* _TASK PROMPT_: A single number is needed: how many lines of the data hold the word "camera".

── INPUT RECORDS

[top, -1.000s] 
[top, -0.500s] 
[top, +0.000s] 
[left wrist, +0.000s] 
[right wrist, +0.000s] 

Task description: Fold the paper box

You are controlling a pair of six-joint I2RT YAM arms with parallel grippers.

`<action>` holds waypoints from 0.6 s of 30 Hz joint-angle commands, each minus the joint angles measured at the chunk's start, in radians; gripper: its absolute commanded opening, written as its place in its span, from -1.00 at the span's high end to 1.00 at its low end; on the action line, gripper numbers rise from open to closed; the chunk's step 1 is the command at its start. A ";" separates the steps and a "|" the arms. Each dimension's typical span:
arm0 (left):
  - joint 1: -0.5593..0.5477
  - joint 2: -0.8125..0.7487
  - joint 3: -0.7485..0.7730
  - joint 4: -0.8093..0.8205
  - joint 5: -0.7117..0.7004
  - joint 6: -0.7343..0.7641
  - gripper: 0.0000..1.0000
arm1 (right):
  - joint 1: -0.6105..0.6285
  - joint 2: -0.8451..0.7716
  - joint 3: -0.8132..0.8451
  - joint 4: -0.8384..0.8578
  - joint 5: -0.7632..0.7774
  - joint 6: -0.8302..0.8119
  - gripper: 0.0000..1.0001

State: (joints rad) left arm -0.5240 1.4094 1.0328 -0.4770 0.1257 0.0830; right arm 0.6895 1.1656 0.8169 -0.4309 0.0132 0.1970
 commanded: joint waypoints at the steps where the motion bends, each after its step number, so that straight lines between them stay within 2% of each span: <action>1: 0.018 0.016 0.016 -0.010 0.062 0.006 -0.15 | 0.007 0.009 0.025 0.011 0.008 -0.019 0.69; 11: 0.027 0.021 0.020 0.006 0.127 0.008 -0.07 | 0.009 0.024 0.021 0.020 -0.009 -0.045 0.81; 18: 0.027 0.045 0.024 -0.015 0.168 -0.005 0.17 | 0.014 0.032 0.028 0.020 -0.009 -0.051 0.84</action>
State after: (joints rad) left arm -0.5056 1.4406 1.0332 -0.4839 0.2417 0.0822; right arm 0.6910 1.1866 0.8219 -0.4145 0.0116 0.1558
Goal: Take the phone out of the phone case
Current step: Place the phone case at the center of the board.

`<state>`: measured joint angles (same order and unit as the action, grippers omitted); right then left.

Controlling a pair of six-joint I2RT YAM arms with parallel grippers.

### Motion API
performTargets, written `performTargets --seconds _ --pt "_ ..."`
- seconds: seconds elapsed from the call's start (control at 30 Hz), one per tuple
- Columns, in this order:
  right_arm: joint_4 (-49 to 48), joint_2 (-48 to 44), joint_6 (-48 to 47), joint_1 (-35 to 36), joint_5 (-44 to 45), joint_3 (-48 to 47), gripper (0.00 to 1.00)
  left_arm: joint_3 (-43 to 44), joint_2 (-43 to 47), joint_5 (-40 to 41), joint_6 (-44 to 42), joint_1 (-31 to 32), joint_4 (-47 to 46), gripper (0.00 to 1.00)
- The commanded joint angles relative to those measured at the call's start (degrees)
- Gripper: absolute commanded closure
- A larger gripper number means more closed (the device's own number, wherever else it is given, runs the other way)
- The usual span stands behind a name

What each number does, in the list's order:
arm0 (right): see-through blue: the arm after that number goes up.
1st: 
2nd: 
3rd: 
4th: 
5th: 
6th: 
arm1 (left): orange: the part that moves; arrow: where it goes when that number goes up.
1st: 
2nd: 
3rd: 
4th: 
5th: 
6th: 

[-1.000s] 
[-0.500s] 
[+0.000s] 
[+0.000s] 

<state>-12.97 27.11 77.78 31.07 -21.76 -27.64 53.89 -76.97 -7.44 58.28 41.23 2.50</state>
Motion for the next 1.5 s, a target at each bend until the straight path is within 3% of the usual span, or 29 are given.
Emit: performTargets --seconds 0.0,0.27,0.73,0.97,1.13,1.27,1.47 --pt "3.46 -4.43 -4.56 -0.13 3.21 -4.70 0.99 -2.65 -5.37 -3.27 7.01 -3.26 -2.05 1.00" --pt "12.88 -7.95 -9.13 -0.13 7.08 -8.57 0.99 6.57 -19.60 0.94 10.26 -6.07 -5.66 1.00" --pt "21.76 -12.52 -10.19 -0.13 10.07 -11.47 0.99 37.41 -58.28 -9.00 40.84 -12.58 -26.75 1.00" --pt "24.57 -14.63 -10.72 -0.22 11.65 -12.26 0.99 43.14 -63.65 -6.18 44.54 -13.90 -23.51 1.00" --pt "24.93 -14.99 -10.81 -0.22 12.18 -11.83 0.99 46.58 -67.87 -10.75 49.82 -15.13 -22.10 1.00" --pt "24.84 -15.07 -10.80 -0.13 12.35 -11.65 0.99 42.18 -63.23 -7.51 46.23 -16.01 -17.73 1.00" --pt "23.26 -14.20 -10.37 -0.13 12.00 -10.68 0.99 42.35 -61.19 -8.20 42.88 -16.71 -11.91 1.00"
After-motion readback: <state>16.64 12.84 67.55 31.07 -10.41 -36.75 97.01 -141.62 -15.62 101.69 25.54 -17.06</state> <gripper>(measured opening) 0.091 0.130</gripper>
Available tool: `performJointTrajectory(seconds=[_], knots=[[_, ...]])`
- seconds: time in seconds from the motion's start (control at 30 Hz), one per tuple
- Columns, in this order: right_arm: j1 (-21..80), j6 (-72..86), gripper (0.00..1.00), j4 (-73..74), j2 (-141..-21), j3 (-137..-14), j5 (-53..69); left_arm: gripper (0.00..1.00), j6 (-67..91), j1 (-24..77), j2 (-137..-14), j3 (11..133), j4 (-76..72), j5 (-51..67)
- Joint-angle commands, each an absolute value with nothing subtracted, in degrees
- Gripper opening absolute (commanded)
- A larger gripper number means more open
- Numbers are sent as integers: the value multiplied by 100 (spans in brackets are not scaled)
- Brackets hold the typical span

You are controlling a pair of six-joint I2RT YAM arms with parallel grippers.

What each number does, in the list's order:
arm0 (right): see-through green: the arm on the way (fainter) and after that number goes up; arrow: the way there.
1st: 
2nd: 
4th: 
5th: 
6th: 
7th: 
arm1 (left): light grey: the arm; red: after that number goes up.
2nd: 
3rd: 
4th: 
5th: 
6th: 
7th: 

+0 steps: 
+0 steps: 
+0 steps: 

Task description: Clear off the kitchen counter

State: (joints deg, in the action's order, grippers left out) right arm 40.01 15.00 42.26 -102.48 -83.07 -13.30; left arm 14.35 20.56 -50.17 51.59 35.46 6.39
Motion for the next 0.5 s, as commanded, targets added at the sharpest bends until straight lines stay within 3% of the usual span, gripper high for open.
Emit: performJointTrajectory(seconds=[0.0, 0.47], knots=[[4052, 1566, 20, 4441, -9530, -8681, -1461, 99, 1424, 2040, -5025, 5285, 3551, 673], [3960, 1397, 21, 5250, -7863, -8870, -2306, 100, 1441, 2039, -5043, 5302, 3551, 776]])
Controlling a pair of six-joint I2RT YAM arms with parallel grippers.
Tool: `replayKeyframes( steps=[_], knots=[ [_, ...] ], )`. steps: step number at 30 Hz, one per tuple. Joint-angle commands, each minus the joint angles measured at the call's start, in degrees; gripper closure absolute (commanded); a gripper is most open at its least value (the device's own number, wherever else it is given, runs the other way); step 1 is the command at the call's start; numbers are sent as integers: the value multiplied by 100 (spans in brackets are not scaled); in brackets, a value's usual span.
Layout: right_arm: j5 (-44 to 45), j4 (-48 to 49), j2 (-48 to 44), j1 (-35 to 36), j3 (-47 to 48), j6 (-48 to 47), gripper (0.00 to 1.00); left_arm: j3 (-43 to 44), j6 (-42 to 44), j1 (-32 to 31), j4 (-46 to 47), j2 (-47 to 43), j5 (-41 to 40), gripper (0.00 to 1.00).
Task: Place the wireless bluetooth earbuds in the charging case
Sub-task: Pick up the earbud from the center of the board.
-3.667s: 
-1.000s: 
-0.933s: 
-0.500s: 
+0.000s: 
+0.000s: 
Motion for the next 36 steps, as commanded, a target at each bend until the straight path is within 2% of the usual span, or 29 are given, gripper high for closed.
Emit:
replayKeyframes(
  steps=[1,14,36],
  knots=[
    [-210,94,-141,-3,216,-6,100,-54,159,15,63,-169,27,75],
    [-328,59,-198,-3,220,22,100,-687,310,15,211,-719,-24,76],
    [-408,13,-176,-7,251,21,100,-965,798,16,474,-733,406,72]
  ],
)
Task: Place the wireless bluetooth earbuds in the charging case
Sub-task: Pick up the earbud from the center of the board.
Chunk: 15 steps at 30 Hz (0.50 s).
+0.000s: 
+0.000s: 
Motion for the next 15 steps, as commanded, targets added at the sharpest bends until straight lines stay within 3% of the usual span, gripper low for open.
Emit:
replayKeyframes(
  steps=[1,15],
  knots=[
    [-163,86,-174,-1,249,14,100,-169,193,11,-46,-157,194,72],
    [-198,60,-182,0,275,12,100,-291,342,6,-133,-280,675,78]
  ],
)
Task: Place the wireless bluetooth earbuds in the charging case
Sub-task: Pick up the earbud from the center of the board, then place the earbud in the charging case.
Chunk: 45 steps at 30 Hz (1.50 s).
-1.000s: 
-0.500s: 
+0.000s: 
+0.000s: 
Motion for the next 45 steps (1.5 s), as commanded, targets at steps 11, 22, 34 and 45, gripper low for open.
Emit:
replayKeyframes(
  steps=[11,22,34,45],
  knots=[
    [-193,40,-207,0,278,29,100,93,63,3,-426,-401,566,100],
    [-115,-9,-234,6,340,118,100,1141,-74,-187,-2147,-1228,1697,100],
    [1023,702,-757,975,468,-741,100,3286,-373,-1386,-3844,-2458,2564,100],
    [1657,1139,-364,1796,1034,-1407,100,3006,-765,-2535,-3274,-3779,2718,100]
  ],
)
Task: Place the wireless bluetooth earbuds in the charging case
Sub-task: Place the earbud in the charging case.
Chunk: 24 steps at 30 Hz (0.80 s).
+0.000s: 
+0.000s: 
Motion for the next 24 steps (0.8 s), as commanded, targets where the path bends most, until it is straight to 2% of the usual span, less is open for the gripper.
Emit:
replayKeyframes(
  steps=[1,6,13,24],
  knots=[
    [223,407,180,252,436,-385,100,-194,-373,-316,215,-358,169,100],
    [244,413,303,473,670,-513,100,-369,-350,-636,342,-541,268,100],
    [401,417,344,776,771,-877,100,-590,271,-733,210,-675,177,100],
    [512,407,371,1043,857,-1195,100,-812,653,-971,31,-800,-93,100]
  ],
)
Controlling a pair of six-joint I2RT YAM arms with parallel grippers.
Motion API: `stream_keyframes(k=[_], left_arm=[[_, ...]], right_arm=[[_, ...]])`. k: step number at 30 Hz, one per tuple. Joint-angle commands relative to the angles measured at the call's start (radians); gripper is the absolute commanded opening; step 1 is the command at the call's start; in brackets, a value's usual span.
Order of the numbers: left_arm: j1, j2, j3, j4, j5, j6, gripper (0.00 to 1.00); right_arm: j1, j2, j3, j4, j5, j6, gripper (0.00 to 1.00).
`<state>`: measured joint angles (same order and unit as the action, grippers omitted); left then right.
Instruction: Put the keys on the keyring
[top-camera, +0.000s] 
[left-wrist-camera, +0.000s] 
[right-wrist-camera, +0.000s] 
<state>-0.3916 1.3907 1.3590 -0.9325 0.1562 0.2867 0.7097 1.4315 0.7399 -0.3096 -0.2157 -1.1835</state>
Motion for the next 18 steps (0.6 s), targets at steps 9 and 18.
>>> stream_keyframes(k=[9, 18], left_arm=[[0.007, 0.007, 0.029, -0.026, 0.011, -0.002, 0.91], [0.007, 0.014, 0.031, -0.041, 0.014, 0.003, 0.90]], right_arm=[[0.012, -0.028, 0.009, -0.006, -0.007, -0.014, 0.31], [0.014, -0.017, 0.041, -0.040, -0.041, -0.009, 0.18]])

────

* _TASK ANSWER_: 3